Only the lines from the start of the entries up to and including the line with "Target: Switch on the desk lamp" should be written out, exactly as they stand.

PROVIDED ENTRIES:
────────────────────────────────────────

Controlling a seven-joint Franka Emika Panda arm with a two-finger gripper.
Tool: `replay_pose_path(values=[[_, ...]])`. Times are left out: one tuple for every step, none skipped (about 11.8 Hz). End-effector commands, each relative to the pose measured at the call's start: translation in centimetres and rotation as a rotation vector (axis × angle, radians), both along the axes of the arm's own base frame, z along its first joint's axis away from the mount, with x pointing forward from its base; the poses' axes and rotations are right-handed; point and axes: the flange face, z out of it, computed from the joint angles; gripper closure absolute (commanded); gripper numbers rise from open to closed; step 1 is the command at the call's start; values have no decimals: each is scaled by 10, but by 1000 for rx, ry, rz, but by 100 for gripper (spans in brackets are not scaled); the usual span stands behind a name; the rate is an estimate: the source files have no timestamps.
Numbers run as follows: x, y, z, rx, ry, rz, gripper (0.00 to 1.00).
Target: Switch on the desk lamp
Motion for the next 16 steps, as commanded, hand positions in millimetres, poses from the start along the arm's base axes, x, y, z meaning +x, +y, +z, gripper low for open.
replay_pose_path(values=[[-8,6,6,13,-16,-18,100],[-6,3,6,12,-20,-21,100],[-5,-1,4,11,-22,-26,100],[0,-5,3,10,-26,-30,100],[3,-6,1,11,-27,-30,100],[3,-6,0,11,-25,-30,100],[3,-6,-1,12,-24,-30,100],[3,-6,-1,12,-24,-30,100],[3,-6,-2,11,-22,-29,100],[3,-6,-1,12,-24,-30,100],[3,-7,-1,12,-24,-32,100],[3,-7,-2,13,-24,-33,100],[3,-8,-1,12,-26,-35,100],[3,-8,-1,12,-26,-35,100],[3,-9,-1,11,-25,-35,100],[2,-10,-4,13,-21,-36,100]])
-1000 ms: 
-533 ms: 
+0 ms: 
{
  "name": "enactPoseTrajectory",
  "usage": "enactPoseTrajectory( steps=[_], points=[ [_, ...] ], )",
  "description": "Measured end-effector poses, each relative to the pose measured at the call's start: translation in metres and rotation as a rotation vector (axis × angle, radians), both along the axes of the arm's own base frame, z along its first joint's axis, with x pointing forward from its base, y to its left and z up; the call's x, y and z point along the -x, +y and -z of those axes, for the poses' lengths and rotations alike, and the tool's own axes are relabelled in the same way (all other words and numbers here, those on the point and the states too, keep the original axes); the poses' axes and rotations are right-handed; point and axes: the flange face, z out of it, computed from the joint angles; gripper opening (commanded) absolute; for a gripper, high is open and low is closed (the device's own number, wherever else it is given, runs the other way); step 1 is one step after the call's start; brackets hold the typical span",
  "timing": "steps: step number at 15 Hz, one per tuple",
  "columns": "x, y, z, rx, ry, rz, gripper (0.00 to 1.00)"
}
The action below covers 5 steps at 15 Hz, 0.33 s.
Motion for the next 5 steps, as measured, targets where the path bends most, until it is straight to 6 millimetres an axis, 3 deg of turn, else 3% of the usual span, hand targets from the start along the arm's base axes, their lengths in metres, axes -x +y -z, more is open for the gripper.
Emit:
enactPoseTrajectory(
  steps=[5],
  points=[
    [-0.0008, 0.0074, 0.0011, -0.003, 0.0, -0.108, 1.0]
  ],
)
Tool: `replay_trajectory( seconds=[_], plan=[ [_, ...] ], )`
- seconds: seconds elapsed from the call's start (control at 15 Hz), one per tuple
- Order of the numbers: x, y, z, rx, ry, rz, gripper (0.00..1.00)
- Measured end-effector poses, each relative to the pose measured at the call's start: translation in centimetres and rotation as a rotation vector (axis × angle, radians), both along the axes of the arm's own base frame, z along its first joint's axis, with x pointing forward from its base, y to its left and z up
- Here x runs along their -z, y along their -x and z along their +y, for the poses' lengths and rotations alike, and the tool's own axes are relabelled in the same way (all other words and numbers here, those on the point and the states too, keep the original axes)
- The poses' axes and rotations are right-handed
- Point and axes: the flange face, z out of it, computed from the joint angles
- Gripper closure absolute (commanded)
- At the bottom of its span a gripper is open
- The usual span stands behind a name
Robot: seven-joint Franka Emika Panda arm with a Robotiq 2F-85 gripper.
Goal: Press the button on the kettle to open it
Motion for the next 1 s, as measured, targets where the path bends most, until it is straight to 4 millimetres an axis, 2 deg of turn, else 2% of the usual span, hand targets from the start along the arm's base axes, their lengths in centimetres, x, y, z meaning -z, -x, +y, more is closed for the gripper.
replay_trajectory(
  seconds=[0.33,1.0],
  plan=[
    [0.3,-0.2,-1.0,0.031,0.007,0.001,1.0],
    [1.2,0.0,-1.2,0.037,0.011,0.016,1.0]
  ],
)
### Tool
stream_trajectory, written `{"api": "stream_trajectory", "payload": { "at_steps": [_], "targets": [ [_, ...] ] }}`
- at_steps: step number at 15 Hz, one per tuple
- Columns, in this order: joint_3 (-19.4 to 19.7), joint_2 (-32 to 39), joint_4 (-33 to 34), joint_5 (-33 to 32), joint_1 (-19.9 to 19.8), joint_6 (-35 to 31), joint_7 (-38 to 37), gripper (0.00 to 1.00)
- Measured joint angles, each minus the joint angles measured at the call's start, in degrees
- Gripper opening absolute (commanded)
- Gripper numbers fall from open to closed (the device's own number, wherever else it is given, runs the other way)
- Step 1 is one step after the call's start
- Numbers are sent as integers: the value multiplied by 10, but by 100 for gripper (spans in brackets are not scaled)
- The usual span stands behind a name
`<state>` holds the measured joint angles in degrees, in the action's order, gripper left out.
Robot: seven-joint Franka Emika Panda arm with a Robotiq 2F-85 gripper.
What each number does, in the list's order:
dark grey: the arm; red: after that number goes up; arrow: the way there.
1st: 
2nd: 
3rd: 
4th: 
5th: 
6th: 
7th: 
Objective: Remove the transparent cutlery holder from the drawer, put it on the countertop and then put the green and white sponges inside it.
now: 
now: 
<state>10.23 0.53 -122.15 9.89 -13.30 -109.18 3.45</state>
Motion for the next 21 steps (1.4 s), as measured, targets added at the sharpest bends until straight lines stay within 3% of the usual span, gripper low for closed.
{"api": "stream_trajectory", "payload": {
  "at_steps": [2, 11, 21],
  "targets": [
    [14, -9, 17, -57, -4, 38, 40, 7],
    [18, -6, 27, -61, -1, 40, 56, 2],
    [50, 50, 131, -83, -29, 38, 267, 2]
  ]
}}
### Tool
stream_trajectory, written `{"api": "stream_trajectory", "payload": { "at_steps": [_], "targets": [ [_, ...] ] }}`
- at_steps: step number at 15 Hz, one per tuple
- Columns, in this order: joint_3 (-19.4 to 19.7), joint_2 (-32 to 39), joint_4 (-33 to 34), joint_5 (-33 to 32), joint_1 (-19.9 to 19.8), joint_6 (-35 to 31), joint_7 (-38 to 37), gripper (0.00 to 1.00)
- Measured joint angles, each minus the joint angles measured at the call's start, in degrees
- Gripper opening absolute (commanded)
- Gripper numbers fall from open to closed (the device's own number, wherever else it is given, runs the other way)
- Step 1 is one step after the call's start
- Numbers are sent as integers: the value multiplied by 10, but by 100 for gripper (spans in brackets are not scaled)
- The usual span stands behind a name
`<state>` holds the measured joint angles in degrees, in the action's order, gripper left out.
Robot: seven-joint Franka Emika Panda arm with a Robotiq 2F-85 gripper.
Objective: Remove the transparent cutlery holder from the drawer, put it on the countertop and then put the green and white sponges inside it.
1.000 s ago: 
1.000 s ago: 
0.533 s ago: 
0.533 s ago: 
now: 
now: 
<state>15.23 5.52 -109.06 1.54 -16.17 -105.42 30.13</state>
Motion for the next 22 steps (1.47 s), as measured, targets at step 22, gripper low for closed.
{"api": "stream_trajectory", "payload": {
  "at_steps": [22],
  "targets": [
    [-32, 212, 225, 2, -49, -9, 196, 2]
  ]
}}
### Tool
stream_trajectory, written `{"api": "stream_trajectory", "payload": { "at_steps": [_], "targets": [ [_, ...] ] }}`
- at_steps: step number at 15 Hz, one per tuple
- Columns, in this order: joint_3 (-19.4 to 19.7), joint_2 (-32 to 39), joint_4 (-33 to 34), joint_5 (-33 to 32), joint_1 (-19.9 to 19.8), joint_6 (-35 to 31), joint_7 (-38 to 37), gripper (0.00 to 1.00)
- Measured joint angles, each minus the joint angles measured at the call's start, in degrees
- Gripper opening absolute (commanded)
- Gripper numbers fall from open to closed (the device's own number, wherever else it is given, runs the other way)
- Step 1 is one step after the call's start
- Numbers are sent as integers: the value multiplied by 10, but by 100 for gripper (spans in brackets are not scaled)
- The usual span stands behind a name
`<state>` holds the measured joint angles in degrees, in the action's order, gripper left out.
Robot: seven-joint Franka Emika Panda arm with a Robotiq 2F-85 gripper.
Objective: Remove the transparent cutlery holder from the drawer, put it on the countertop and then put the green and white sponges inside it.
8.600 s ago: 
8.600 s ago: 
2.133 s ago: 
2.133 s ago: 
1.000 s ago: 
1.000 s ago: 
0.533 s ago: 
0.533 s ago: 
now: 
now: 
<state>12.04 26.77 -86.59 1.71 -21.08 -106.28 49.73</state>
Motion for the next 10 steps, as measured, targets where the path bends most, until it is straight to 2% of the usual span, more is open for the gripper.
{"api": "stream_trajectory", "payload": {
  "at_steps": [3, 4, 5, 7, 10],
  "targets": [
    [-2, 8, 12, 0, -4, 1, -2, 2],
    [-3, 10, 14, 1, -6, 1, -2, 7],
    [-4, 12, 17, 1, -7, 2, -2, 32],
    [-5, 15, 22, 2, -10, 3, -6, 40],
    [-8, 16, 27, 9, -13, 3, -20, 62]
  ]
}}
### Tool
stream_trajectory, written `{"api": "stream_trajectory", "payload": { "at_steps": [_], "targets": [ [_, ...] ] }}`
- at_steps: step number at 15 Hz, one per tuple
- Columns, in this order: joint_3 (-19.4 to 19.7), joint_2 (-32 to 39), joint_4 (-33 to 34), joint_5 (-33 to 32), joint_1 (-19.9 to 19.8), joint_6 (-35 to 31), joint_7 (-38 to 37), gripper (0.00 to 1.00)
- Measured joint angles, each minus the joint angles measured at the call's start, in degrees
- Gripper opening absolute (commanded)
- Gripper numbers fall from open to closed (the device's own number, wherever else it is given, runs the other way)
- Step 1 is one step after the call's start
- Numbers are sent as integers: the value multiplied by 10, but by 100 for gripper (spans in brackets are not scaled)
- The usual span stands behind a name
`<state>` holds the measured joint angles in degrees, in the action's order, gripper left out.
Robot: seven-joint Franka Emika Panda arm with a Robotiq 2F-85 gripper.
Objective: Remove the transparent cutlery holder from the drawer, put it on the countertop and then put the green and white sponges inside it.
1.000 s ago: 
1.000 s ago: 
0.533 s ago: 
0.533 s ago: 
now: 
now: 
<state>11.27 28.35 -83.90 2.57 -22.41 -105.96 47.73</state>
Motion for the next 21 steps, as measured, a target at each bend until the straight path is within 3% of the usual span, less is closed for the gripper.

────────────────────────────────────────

ANSWER SECTION:
Controlling a seven-joint Franka Emika Panda arm with a two-finger gripper.
Tool: `replay_pose_path(values=[[_, ...]])`. Times are left out: one tuple for every step, none skipped (about 11.8 Hz). End-effector commands, each relative to the pose measured at the call's start: translation in centimetres and rotation as a rotation vector (axis × angle, radians), both along the axes of the arm's own base frame, z along its first joint's axis away from the mount, with x pointing forward from its base; the poses' axes and rotations are right-handed; point and axes: the flange face, z out of it, computed from the joint angles; gripper closure absolute (commanded); gripper numbers rise from open to closed; step 1 is the command at the call's start; values have no decimals: each is scaled by 10, but by 1000 for rx, ry, rz, but by 100 for gripper (spans in brackets are not scaled); the usual span stands behind a name; the rate is an estimate: the source files have no timestamps.
Numbers run as follows: x, y, z, rx, ry, rz, gripper (0.00 to 1.00).
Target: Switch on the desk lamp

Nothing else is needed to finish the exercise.